## [Provided information]
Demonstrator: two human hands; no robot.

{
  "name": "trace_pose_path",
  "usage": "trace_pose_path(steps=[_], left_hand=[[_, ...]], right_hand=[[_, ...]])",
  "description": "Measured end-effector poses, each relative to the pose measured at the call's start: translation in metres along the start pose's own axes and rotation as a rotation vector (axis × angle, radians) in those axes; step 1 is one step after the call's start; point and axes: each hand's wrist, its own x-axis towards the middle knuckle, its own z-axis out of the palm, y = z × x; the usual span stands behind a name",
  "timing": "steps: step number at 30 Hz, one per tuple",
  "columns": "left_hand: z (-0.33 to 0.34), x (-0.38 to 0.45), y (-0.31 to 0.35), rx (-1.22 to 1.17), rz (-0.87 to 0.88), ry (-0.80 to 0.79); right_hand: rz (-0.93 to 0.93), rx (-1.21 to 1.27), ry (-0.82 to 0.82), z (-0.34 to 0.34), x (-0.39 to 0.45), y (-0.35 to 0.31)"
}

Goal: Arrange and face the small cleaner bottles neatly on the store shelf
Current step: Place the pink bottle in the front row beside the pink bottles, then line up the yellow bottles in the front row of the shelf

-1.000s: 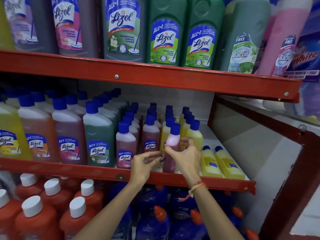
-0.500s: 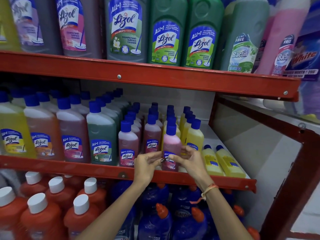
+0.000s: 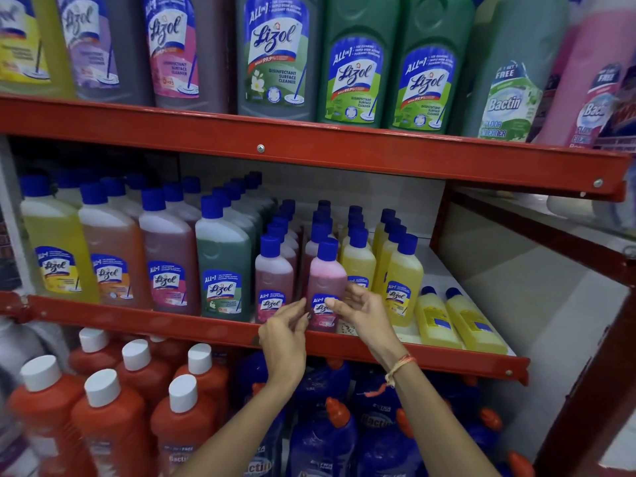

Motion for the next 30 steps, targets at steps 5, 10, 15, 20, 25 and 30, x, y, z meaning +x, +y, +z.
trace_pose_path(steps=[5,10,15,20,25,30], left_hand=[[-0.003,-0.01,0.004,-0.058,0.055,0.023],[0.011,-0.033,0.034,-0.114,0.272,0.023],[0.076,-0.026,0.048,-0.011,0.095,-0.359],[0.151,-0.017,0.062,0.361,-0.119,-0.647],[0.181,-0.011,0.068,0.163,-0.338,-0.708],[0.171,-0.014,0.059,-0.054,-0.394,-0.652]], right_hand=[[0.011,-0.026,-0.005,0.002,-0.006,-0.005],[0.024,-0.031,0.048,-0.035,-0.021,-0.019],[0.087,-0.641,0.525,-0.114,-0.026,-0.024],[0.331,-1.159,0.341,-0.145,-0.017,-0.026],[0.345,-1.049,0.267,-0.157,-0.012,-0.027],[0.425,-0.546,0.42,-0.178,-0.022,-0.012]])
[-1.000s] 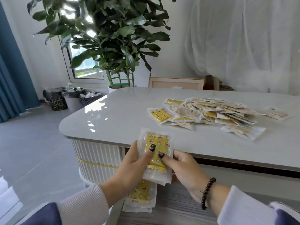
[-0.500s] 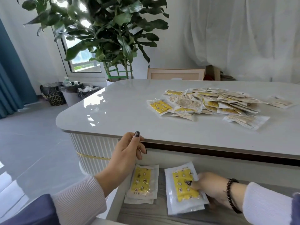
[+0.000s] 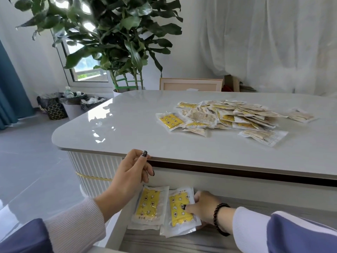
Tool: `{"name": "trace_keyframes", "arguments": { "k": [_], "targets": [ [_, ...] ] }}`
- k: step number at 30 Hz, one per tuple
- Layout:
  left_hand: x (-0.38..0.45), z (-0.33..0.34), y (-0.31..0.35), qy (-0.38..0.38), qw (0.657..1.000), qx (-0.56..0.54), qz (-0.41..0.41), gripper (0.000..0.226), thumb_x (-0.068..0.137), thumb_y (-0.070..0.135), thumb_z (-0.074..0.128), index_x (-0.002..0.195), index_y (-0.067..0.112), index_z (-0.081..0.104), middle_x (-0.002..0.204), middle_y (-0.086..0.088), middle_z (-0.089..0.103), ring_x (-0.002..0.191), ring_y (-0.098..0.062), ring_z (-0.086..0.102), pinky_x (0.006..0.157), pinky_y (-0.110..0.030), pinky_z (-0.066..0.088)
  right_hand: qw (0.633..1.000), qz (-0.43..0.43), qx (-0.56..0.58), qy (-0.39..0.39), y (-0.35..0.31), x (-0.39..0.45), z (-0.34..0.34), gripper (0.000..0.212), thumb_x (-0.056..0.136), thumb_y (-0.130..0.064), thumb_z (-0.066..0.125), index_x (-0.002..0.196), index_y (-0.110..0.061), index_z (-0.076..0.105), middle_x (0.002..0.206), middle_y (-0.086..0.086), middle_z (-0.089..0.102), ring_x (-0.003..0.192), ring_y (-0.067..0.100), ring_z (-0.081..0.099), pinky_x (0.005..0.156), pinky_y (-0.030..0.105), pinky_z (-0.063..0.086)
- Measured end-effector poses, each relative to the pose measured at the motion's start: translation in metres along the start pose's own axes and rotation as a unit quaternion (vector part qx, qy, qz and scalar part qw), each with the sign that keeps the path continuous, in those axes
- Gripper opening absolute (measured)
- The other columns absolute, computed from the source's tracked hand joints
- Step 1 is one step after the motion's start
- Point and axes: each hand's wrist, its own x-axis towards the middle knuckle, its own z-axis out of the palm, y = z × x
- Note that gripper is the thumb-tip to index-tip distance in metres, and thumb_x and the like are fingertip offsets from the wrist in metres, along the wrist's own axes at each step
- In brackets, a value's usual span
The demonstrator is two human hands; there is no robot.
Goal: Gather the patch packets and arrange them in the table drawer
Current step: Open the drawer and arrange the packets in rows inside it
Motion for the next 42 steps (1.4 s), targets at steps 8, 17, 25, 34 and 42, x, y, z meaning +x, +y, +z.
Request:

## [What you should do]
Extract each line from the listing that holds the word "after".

## [Output]
  "description": "Measured end-effector poses, each relative to the pose measured at the call's start: translation in metres along the start pose's own axes and rotation as a rotation vector (axis × angle, radians) in those axes; step 1 is one step after the call's start; point and axes: each hand's wrist, its own x-axis towards the middle knuckle, its own z-axis out of the palm, y = z × x; the usual span stands behind a name",
- Step 1 is one step after the motion's start

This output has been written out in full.